In the absence of any reason precluding penalties and with no evidence to indicate that the accused was not fully aware of his actions, the Extraordinary Council finds the accused guilty and sentence has been passed. In deciding on the penalty, the Court considered in mitigation the previous absence of any criminal activity and the clean record of the accused, whereas, the accused's higher educational level made the magnitude of his offence greater.

With full consideration of the circumstances of the crime and in proportion to the culpability of the subject and gravity of his deeds, the accused is condemned to four years in prison and statutory penalties.
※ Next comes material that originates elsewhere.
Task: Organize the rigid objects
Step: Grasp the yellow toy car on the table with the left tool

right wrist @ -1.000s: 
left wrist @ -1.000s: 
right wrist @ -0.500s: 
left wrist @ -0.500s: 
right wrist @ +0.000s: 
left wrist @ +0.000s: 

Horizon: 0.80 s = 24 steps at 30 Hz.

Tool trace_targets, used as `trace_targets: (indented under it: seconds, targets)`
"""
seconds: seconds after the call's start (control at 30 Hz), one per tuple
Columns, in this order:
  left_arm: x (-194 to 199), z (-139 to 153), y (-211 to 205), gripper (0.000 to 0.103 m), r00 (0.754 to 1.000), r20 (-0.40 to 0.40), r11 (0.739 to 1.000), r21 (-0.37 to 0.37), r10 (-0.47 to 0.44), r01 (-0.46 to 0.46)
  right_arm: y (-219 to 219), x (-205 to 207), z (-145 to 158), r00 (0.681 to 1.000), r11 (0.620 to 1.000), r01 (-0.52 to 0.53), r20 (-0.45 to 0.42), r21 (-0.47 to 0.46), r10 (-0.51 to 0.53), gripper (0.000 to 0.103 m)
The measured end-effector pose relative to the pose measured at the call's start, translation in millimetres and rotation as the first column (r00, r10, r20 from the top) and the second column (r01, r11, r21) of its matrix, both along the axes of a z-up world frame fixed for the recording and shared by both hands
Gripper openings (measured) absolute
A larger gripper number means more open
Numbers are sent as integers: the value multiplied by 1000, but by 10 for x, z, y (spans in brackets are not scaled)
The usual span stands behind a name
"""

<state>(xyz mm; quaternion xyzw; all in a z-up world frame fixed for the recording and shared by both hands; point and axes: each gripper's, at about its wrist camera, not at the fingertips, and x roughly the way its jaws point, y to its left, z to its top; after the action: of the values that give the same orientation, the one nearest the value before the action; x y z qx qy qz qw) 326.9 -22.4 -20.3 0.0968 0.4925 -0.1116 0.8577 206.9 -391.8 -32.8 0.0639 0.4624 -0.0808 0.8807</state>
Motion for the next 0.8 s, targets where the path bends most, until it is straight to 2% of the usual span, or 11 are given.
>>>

In spite of the protestations of the defence, the Extraordinary Council of the Court asked the witnesses Andras Kecseti, Andras Juhaszui and Zoltan Koncz to swear to the truthfulness of their testimony because there were no legal obstacles to this.

The Extraordinary Council of the Court rejected the defence's plea for introduction of additonal evidence because it considered the facts of indictment proven and could see no benefit from hearing further evidence.

Dated in Debrecen — 11 July, 1949.

Reading this over carefully, it becomes evident what despicable games are the Communist Courts playing worldwide. What was the reason for the four years? They knew the baseness of their action, and this is why they dressed it up as attractively as possible; but even so, they tried to hide these things from the rest of the world. I, myself, did not read this document until prison transport took us to Vac and I had the chance to open my bag unobtrusively. One was not allowed to keep documents of this kind on one's person, they had to be desposited with the prison authorities.

During the process of obtaining my Immigrant Visa to the USA, the American embassy had asked me for the copy of the verdict — the authoritieis were not willing to provide me with one. They were giving me various excuses for weeks on end — that I should come now, then, a few days later, yet again some other time when the appropriate AVO personnel would be in the office. Finally, when I came face to face with the right persons, they asked me in a rather annoyed manner:

"What do you want with it?"

"I? Nothing! But the US Embassy wants it because I'm emigrating."

"Oh, we know what they want with it!"

They thought the document was wanted mainly for the purpose of making propaganda, to show the world how the People's Court were running and for what reasons they put people behind bars.

"Let me tell you, you never will be given it" and true to their word, I never got it. I smuggled out the original, hiding it in my shoe, below the sole of my foot. As long as I live, I'll never forget how I worried until the train reached the other side of the Iron Curtain.